◆ Task to carry out: Repeat the data verbatim, images excluded.

◆ Information supplied:
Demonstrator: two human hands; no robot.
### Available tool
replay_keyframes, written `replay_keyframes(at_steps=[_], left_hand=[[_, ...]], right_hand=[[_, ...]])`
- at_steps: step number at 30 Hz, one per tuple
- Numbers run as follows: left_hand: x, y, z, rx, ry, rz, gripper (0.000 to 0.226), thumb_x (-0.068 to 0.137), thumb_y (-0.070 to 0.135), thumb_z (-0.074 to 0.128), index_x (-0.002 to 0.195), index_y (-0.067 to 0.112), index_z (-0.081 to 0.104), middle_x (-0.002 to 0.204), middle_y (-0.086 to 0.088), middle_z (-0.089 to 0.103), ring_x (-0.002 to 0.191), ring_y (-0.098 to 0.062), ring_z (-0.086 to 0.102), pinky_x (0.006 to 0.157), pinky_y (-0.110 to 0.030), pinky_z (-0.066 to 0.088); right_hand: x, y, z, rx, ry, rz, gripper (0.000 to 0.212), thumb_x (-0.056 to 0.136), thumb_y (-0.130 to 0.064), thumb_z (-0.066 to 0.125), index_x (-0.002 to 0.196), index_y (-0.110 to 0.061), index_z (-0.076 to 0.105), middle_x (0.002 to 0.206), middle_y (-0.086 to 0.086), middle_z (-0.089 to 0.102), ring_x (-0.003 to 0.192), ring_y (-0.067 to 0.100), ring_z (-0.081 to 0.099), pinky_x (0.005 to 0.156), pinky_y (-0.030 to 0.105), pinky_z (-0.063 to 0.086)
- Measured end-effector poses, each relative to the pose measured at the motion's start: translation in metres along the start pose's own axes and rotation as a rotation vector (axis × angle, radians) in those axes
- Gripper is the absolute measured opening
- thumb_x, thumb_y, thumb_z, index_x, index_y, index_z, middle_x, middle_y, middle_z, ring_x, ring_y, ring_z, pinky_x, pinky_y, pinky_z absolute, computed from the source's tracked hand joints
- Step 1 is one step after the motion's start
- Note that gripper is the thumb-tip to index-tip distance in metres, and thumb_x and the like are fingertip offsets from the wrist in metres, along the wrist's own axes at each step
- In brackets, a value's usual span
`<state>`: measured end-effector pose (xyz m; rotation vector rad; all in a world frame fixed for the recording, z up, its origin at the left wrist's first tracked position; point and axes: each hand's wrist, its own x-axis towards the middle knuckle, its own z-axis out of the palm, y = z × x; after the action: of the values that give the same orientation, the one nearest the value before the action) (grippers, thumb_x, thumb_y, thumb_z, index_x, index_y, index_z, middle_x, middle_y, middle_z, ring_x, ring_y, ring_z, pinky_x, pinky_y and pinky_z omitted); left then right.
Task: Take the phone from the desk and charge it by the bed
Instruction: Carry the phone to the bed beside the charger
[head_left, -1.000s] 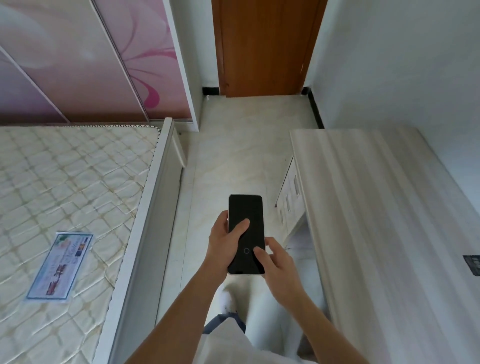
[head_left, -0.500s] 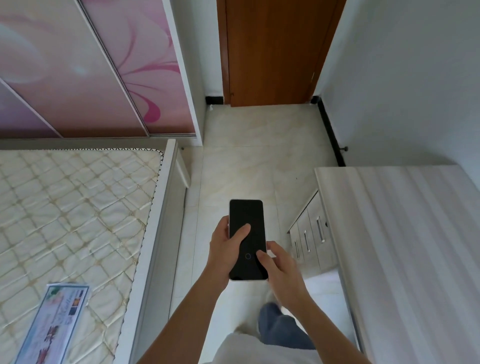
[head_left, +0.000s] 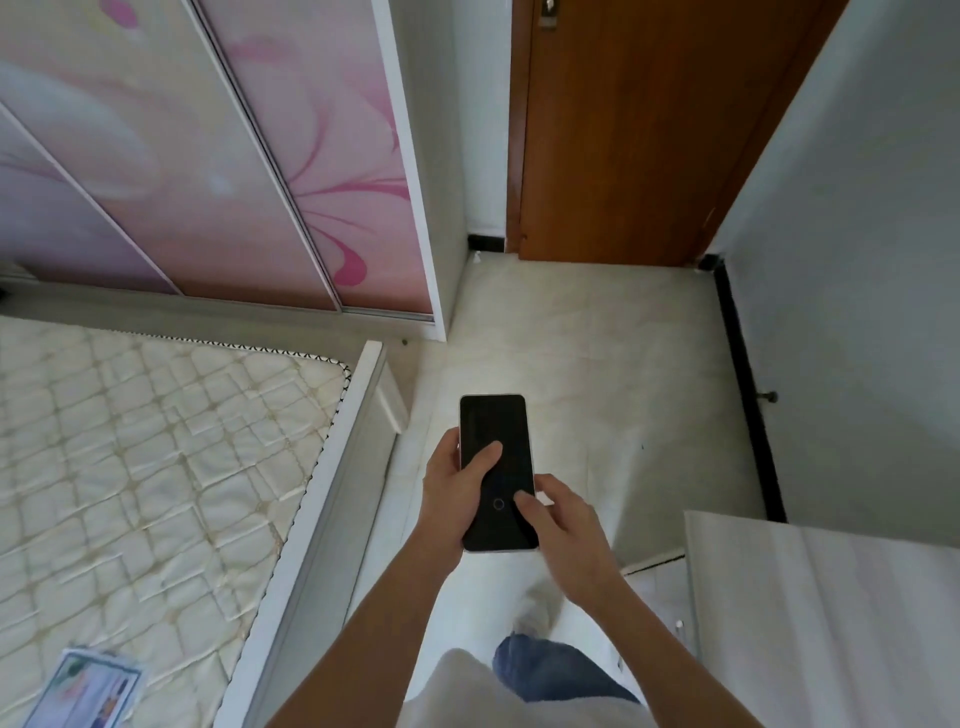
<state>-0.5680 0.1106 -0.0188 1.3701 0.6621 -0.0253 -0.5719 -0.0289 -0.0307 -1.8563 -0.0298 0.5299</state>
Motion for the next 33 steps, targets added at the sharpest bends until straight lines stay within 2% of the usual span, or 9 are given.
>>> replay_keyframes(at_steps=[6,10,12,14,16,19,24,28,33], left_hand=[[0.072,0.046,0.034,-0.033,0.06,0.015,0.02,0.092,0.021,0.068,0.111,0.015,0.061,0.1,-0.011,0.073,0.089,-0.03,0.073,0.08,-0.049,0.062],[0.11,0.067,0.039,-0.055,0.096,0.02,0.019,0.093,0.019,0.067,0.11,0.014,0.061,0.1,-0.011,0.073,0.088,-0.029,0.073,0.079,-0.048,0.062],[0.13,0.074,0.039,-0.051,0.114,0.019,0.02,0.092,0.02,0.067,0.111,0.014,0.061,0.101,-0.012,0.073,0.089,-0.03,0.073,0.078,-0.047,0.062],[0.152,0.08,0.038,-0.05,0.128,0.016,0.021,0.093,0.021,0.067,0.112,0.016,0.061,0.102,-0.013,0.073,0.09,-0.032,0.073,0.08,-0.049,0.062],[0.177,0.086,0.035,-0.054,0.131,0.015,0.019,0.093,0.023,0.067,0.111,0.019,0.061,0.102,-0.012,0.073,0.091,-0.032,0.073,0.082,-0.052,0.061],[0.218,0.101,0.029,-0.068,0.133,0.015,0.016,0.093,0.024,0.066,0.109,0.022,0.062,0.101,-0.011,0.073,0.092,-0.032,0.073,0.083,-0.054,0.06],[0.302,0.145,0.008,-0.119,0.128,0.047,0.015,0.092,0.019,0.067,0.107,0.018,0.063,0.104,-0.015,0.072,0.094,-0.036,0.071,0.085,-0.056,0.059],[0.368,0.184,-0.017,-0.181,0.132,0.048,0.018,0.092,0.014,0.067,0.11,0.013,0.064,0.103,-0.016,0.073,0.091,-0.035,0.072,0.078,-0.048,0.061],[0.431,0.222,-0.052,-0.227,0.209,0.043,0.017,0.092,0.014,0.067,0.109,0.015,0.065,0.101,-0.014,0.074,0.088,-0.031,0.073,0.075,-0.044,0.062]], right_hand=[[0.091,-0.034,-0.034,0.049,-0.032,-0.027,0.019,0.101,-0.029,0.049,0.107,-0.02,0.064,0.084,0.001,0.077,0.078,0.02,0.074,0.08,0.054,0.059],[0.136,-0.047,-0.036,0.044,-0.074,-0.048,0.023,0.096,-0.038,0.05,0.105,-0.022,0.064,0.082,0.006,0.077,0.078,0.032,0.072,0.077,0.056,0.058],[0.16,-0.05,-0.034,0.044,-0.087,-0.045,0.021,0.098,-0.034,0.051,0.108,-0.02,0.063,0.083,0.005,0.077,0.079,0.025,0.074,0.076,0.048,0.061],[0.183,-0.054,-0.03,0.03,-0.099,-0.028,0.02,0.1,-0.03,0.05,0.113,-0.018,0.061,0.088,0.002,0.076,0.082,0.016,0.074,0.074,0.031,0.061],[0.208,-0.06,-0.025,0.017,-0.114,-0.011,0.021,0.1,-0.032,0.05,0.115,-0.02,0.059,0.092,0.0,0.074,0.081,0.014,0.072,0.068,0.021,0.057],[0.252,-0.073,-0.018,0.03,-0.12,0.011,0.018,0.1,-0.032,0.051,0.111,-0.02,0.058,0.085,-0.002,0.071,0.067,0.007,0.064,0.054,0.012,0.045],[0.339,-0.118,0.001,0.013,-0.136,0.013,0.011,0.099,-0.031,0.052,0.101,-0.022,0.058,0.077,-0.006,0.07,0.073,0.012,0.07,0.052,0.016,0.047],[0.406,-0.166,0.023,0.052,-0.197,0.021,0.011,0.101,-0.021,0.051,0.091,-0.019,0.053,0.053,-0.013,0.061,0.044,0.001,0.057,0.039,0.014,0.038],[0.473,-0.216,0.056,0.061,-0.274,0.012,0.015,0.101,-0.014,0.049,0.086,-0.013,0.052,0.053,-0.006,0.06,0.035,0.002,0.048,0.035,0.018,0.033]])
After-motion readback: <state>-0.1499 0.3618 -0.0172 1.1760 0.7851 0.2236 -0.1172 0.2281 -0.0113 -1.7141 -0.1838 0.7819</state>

◆ Output for this exercise:
Demonstrator: two human hands; no robot.
### Available tool
replay_keyframes, written `replay_keyframes(at_steps=[_], left_hand=[[_, ...]], right_hand=[[_, ...]])`
- at_steps: step number at 30 Hz, one per tuple
- Numbers run as follows: left_hand: x, y, z, rx, ry, rz, gripper (0.000 to 0.226), thumb_x (-0.068 to 0.137), thumb_y (-0.070 to 0.135), thumb_z (-0.074 to 0.128), index_x (-0.002 to 0.195), index_y (-0.067 to 0.112), index_z (-0.081 to 0.104), middle_x (-0.002 to 0.204), middle_y (-0.086 to 0.088), middle_z (-0.089 to 0.103), ring_x (-0.002 to 0.191), ring_y (-0.098 to 0.062), ring_z (-0.086 to 0.102), pinky_x (0.006 to 0.157), pinky_y (-0.110 to 0.030), pinky_z (-0.066 to 0.088); right_hand: x, y, z, rx, ry, rz, gripper (0.000 to 0.212), thumb_x (-0.056 to 0.136), thumb_y (-0.130 to 0.064), thumb_z (-0.066 to 0.125), index_x (-0.002 to 0.196), index_y (-0.110 to 0.061), index_z (-0.076 to 0.105), middle_x (0.002 to 0.206), middle_y (-0.086 to 0.086), middle_z (-0.089 to 0.102), ring_x (-0.003 to 0.192), ring_y (-0.067 to 0.100), ring_z (-0.081 to 0.099), pinky_x (0.005 to 0.156), pinky_y (-0.030 to 0.105), pinky_z (-0.063 to 0.086)
- Measured end-effector poses, each relative to the pose measured at the motion's start: translation in metres along the start pose's own axes and rotation as a rotation vector (axis × angle, radians) in those axes
- Gripper is the absolute measured opening
- thumb_x, thumb_y, thumb_z, index_x, index_y, index_z, middle_x, middle_y, middle_z, ring_x, ring_y, ring_z, pinky_x, pinky_y, pinky_z absolute, computed from the source's tracked hand joints
- Step 1 is one step after the motion's start
- Note that gripper is the thumb-tip to index-tip distance in metres, and thumb_x and the like are fingertip offsets from the wrist in metres, along the wrist's own axes at each step
- In brackets, a value's usual span
`<state>`: measured end-effector pose (xyz m; rotation vector rad; all in a world frame fixed for the recording, z up, its origin at the left wrist's first tracked position; point and axes: each hand's wrist, its own x-axis towards the middle knuckle, its own z-axis out of the palm, y = z × x; after the action: of the values that give the same orientation, the one nearest the value before the action) (grippers, thumb_x, thumb_y, thumb_z, index_x, index_y, index_z, middle_x, middle_y, middle_z, ring_x, ring_y, ring_z, pinky_x, pinky_y and pinky_z omitted); left then right.
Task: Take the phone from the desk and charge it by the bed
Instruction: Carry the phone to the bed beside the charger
[head_left, -1.000s] 
[head_left, -0.500s] 
[head_left, +0.000s] 
<state>-0.5680 0.1106 -0.0188 1.3701 0.6621 -0.0253 -0.5719 -0.0289 -0.0307 -1.8563 -0.0298 0.5299</state>
Motion for the next 33 steps, targets added at the sharpest bends until straight lines stay within 2% of the usual span, or 9 are given.
>>> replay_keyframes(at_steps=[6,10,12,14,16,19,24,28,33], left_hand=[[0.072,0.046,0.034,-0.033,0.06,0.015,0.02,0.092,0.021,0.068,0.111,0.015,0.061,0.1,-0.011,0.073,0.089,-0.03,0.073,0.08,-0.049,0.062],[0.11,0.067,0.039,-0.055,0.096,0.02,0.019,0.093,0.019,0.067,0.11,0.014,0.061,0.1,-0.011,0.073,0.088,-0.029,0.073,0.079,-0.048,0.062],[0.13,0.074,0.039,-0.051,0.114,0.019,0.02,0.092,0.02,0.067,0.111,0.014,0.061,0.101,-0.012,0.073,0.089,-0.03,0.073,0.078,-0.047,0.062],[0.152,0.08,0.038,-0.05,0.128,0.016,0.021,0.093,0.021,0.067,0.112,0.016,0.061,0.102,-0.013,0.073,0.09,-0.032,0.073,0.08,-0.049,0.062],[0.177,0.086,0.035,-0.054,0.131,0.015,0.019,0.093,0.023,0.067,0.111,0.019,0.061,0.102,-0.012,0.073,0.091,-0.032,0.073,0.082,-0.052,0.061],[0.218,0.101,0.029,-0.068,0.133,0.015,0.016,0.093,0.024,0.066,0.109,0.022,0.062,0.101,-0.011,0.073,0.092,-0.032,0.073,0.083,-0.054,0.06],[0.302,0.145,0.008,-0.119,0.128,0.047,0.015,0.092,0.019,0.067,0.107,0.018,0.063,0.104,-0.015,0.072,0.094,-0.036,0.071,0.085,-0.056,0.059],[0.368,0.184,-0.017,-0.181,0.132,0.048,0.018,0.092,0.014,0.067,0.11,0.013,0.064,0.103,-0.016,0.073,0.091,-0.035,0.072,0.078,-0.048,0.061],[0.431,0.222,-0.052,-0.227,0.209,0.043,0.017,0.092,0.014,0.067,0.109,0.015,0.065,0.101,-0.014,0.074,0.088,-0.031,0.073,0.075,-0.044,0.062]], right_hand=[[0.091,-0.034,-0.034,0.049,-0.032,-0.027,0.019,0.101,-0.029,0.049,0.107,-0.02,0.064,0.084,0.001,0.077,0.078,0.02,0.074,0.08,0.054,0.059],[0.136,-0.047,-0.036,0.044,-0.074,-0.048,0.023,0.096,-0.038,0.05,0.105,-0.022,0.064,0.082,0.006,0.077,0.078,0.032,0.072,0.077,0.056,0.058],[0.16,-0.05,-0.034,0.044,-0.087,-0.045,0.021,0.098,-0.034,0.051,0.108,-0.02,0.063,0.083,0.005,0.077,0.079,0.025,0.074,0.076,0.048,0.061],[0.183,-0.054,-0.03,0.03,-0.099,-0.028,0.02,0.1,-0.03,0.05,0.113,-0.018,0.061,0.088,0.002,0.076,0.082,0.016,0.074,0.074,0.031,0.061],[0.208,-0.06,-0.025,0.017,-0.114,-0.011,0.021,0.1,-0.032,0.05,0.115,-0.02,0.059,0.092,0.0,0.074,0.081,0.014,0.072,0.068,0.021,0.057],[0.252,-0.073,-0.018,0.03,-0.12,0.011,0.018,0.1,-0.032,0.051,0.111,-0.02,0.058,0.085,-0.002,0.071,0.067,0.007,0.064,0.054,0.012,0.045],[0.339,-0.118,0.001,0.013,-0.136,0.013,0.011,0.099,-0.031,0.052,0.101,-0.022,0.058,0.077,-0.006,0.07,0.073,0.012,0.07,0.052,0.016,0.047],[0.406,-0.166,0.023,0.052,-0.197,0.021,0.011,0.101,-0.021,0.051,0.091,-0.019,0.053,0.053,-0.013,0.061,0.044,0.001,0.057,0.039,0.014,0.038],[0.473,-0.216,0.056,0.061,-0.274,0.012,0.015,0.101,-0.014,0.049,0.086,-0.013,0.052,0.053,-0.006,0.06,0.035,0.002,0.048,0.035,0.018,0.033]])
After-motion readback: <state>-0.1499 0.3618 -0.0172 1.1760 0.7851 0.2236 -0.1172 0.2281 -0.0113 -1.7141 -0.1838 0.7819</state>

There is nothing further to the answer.